This is an excerpt from Sensational Vancouver:
A reporter once asked Phyllis Munday if she’d ever been really frightened during all her years of climbing mountains. “Thunderstorms,” she told him. “I hated thunderstorms.”
What she didn’t mention was the time she saved husband Don Munday’s life from a grizzly bear by charging at it with an ice axe; when she regularly carted 60 pounds of backpack over flood swollen creeks; the times she had to avoid quicksand and avalanches and plunges into hidden crevasses.
“It was just something you had to do to get to the mountain,” she once said. “Once you got above the line it was beautiful.”
Phyl met Don Munday, a writer and a wounded soldier at a hospital where she worked. She discovered that they shared a love of mountains and married him in 1920. Two hours after their 9:00 a.m. wedding they were in their climbing gear and trekking up one of the local mountains. The birth of Edith the following year didn’t slow them down at all, they simply strapped her to Don’s back and kept on climbing.
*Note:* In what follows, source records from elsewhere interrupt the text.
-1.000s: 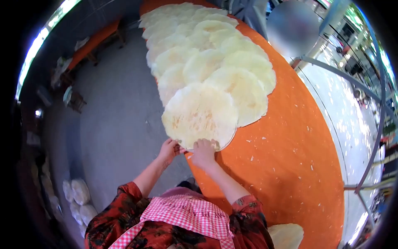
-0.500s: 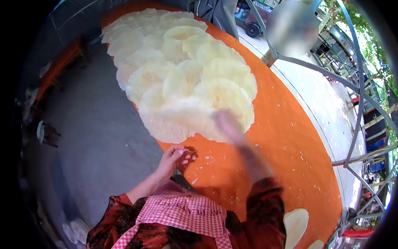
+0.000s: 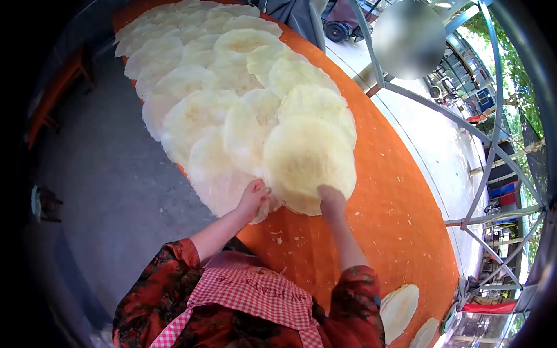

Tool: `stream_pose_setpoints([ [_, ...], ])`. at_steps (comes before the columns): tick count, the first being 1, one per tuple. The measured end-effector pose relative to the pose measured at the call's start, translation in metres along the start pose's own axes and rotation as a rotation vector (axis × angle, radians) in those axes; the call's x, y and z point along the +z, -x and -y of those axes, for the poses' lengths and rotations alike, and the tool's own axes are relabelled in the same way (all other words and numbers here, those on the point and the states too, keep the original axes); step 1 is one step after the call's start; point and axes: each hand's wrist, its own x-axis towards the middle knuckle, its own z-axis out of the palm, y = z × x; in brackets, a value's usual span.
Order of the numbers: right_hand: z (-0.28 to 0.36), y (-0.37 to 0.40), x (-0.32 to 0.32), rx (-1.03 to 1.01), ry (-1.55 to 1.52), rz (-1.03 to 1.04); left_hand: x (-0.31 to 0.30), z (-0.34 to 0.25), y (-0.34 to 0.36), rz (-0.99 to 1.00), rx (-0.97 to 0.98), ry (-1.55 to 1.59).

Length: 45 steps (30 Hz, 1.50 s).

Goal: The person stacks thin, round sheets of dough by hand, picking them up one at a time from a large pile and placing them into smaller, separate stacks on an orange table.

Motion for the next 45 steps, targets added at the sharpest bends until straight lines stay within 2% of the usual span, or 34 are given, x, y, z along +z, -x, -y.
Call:
stream_pose_setpoints([
  [2, -0.014, 0.032, 0.045, 0.059, -0.031, 0.057, 0.006, -0.004, -0.004, -0.043, 0.007, 0.019],
  [5, -0.004, 0.04, 0.044, 0.064, -0.009, -0.028, 0.006, 0.001, -0.011, -0.085, -0.004, -0.027],
  [8, -0.005, 0.042, 0.043, 0.069, -0.029, 0.041, 0.012, -0.003, -0.018, -0.116, -0.042, -0.062],
  [9, -0.003, 0.041, 0.041, 0.074, -0.015, 0.109, 0.013, -0.007, -0.021, -0.129, -0.054, -0.068],
  [12, 0.004, 0.032, 0.015, 0.109, 0.054, 0.328, 0.006, -0.014, -0.035, 0.035, -0.158, -0.361],
  [14, 0.025, 0.014, -0.016, 0.168, 0.124, 0.482, 0.025, -0.023, -0.027, -0.046, -0.151, -0.136],
  [15, 0.034, 0.004, -0.023, 0.172, 0.012, 0.434, 0.033, -0.028, -0.022, -0.085, -0.149, -0.031],
  [18, 0.058, -0.026, 0.008, 0.199, -0.443, 0.281, 0.037, -0.038, -0.022, 0.033, -0.217, 0.179],
  [21, 0.081, -0.038, 0.042, 0.353, -0.481, 0.255, 0.038, -0.037, -0.025, 0.033, -0.282, 0.287],
  [27, 0.092, -0.033, 0.047, 0.289, -0.25, 0.185, 0.021, -0.03, -0.039, 0.104, -0.224, 0.198],
  [30, 0.096, -0.042, 0.036, 0.311, -0.35, 0.2, 0.023, -0.019, -0.052, 0.084, -0.132, 0.068],
  [33, 0.101, -0.046, 0.045, 0.366, -0.306, 0.146, 0.016, -0.026, -0.059, 0.25, -0.193, -0.078],
  [36, 0.108, -0.055, 0.041, 0.377, -0.249, 0.127, 0.02, -0.027, -0.063, 0.199, -0.213, 0.017],
  [37, 0.107, -0.059, 0.039, 0.373, -0.219, 0.131, 0.014, -0.026, -0.07, 0.223, -0.264, -0.036],
  [40, 0.105, -0.087, 0.003, 0.565, -0.154, 0.201, 0.009, -0.037, -0.069, 0.298, -0.321, -0.035],
  [41, 0.111, -0.094, -0.002, 0.505, -0.129, 0.087, 0.007, -0.037, -0.07, 0.288, -0.352, -0.032],
  [44, 0.129, -0.085, 0.021, 0.438, -0.012, 0.173, 0.007, -0.034, -0.077, 0.278, -0.325, -0.141],
  [45, 0.139, -0.087, 0.024, 0.464, -0.018, 0.323, 0.008, -0.03, -0.082, 0.276, -0.31, -0.165],
])
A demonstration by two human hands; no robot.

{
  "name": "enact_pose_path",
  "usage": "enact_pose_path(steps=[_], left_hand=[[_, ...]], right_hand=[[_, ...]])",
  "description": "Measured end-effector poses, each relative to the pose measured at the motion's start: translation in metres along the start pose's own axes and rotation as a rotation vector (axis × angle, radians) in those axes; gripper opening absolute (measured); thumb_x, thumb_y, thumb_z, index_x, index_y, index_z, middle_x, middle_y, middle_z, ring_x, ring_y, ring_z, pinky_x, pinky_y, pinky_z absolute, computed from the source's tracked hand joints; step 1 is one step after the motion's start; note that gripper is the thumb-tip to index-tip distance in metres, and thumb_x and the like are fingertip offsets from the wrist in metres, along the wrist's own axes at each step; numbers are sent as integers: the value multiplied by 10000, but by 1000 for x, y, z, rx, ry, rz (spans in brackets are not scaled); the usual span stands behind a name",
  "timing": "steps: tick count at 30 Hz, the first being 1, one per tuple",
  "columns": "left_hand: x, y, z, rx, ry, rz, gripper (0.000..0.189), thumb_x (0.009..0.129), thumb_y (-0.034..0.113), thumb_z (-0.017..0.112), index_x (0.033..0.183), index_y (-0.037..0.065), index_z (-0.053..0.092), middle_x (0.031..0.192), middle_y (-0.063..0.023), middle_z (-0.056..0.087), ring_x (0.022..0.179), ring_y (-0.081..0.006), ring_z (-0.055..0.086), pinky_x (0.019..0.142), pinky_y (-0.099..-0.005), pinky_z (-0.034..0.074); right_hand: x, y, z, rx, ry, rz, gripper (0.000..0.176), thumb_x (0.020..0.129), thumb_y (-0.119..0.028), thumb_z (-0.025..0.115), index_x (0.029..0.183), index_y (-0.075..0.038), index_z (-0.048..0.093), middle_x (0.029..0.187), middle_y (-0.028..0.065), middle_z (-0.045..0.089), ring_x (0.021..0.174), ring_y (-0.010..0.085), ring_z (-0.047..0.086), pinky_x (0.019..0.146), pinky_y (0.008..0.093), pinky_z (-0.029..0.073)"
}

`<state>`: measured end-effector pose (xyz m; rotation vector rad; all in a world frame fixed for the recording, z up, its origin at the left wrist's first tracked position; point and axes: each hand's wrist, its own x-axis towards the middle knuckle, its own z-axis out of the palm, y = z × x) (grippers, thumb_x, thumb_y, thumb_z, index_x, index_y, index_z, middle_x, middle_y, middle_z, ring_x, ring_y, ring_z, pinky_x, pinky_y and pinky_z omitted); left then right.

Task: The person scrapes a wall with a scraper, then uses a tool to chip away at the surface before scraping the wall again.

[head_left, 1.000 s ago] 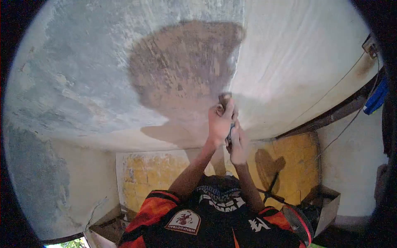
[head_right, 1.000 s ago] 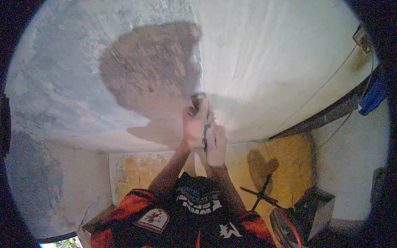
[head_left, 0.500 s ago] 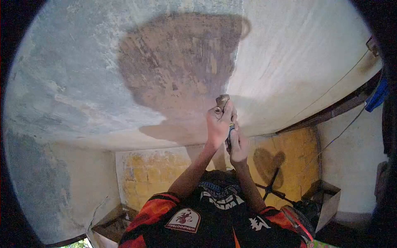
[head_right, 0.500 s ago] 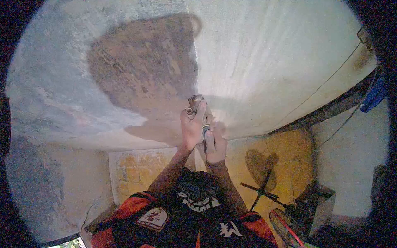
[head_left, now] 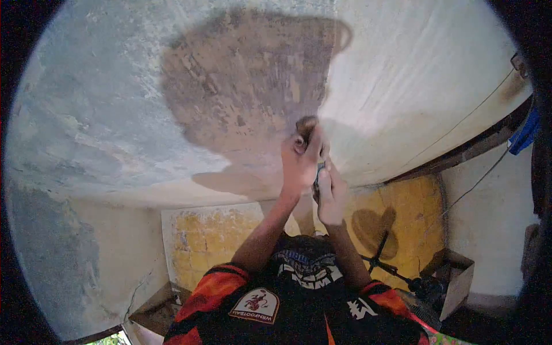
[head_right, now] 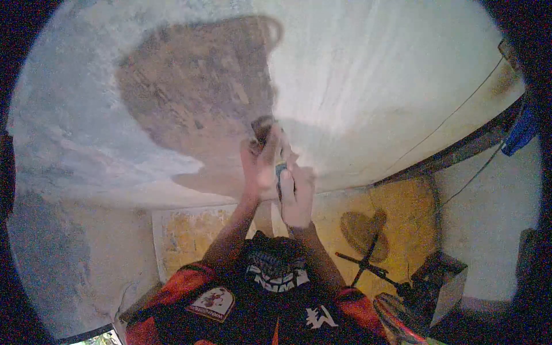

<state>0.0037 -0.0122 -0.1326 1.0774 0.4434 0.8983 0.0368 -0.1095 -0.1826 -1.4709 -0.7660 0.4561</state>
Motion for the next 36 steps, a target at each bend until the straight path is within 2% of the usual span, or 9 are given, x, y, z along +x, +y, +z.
enact_pose_path(steps=[5,7,9,12,15,17,19,21,36], left_hand=[[-10,-24,-6,69,60,-42,358,996,200,526,671,53,496,565,-5,486,480,-84,462,408,-262,366],[-12,-25,-2,19,67,-74,360,996,192,527,667,50,492,570,1,488,498,-69,443,414,-263,371],[-12,-19,-5,2,70,-123,350,996,188,523,676,51,490,578,1,493,497,-69,442,420,-264,380],[-9,-27,-17,67,49,-85,330,995,185,523,696,49,494,587,0,500,497,-72,447,422,-263,389],[-11,-26,-11,139,68,-106,315,993,189,527,713,45,502,590,0,504,499,-74,457,421,-263,398],[-7,-19,-8,107,81,-128,311,991,192,531,718,43,507,589,0,505,499,-73,461,421,-263,400],[-10,-18,-10,9,69,-143,310,988,194,537,718,42,513,587,0,507,498,-71,461,422,-264,398],[-11,-25,-14,65,63,-132,303,987,193,539,723,46,515,593,-3,501,494,-74,453,420,-266,398],[3,-6,-5,-6,58,-51,338,979,246,570,708,50,526,553,2,493,446,-89,466,409,-268,384]], right_hand=[[-15,54,-5,-139,-3,-175,312,1016,-275,399,1116,-34,569,608,-51,445,498,34,379,454,205,291],[-16,66,-6,-116,-6,-122,292,1017,-278,402,1035,-34,561,598,-52,441,491,32,383,446,204,284],[-17,40,-1,131,-33,179,288,1016,-277,412,986,-27,551,591,-50,442,492,35,397,443,208,285],[-16,45,4,147,-3,71,310,1012,-289,428,967,-16,568,594,-38,459,494,47,418,448,221,309],[-14,54,0,-21,34,-9,325,1013,-297,425,970,-14,579,598,-31,467,493,52,428,450,228,323],[-13,53,-4,-87,6,7,352,997,-274,439,1179,0,565,673,86,568,590,145,541,546,303,423],[-19,56,-3,-83,-5,42,382,998,-275,439,1219,9,566,675,84,563,596,142,538,546,301,422],[-16,53,2,-5,7,56,359,1016,-302,427,1089,12,584,602,-38,451,509,43,420,450,221,319],[-7,9,6,57,-18,78,494,1013,-306,429,1384,19,452,680,-36,473,548,38,381,488,215,322]])
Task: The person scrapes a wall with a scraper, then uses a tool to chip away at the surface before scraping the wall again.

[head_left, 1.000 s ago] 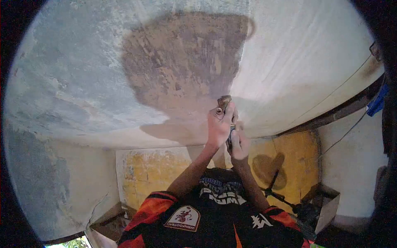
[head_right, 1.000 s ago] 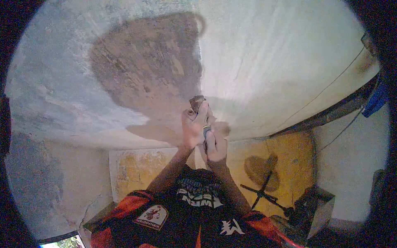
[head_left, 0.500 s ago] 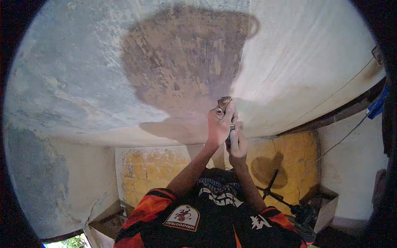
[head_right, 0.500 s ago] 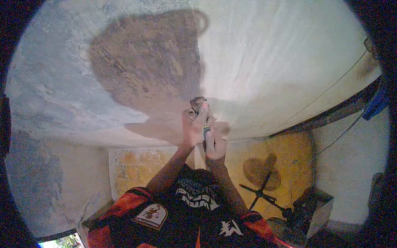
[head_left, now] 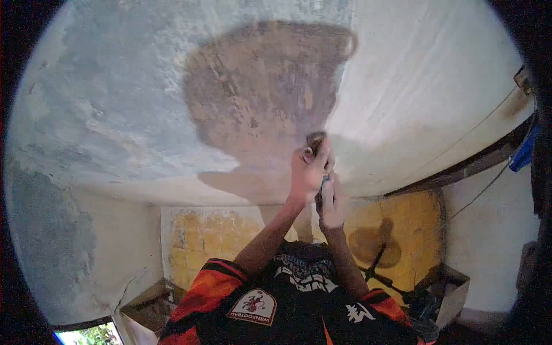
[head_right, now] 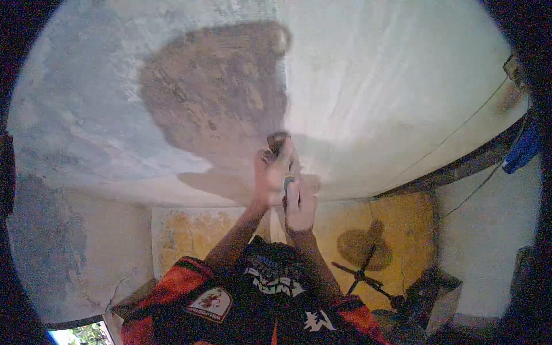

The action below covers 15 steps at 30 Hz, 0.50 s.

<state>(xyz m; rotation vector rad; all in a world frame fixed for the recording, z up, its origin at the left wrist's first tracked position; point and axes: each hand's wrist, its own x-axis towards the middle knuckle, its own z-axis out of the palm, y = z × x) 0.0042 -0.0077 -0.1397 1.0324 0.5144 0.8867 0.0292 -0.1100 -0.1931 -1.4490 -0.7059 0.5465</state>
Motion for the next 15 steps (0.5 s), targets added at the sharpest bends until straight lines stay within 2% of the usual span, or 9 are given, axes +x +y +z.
enact_pose_path(steps=[2,3,6,7,8,10,11,14,15], left_hand=[[-4,-12,-3,24,59,-96,349,976,254,574,696,51,528,549,2,499,441,-91,480,413,-267,385],[0,0,-2,-1,-10,-53,333,971,217,579,686,53,527,557,0,511,457,-86,484,418,-271,385],[6,37,13,52,13,87,332,943,231,629,670,57,552,564,-26,547,425,-125,518,369,-276,376],[3,18,5,156,61,129,339,950,220,615,661,61,539,557,-19,537,418,-118,506,373,-274,377],[-2,1,0,120,53,74,339,952,220,612,661,62,539,555,-15,535,422,-113,505,384,-269,379],[-3,-24,-4,50,48,-48,339,956,220,607,662,65,538,551,-8,530,430,-105,504,407,-260,384],[-6,0,3,17,29,-102,355,960,224,600,648,71,527,537,-6,519,423,-108,498,405,-261,381],[-1,26,14,2,-72,-2,371,987,188,541,648,51,476,548,10,483,455,-76,471,417,-263,360],[-1,28,16,66,-48,36,364,987,184,539,652,56,479,548,2,481,451,-81,471,413,-269,366]], right_hand=[[4,2,-1,36,3,10,502,1013,-319,431,1390,13,447,674,-44,465,543,35,381,482,214,323],[3,-7,0,43,-7,14,505,1013,-323,430,1393,9,442,670,-47,460,539,34,380,478,212,321],[10,-61,2,48,-71,-1,511,1016,-332,426,1408,-4,425,654,-58,442,528,28,374,461,205,310],[12,-35,0,-29,-43,-21,516,1017,-335,424,1414,-6,416,646,-59,435,525,26,370,457,202,304],[-2,17,-8,-111,-9,-19,522,1017,-339,423,1420,-8,408,637,-60,428,522,24,367,452,199,298],[-4,40,-12,-121,20,9,518,1019,-343,421,1410,-3,415,620,-62,414,517,22,362,447,197,289],[-5,22,-7,-52,17,42,509,1020,-343,420,1392,4,430,612,-62,408,515,22,360,446,198,286],[6,-17,4,33,35,10,481,1021,-341,419,1336,19,471,608,-66,401,511,22,363,446,199,287],[6,-24,3,35,47,-22,472,1021,-339,418,1316,23,483,611,-68,400,510,22,366,446,199,288]])
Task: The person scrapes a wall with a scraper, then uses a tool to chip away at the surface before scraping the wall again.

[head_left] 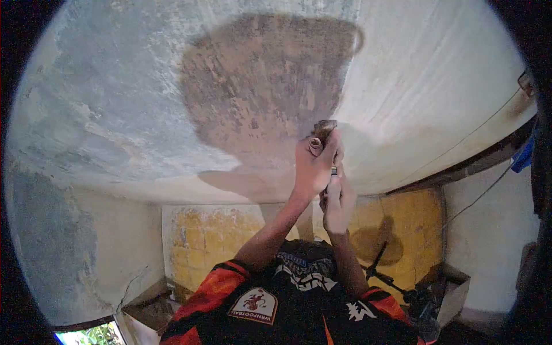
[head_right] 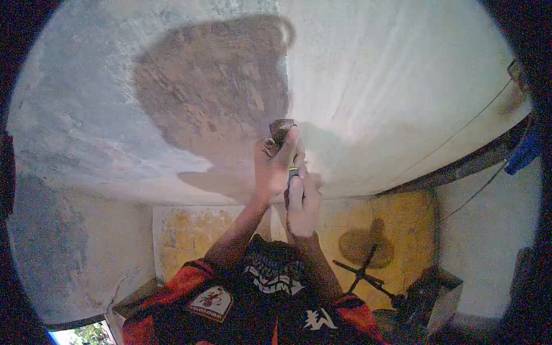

In the 1920s, the B.C. coastal mountains were a vast, unknown and virtually unmapped area. Mount Waddington, the highest peak in the province at over 13,000 feet was unnamed and undiscovered. The Mundays headed up three expeditions in an attempt to conquer the mountain, and while they never reached the summit, they opened it up so that others could.
The Munday’s lived first in a tent on Grouse Mountain. Later they built a cabin, thinking nothing of scrambling up and down the mountain whenever they needed supplies. When Edith turned six they bought a small frame house on Tempe Crescent.
It wasn’t exactly on a mountain top, but it was close.
“We bought it for the view,” Phyl said. “It was such a blow to come off the mountain. We thought that at least here we’d have some of the same marvellous outlook. We see all of Vancouver spread before our feet, and over to Vancouver Island, I can see Mount Arrowsmith. To the west, Horseshoe Bay, the Lions, and the Tantalus Range way in the distance.”
Don died in 1950 and Phyl lived in the house for the next four decades, surrounded by the photographs that she had taken of her mountains.
Among her many accomplishments, Phyl was the first woman to reach the summit of Mount Robson.
Phyl was commemorated with a postage stamp in 1998 and received an honorary doctorate in law from the University of Victoria. Shortly after she received the Order of Canada in 1973, she told a reporter: “I haven’t a clue why they gave me the Canada medal. I must admit it surprised me because there must be hundreds of people far more worthy than I.”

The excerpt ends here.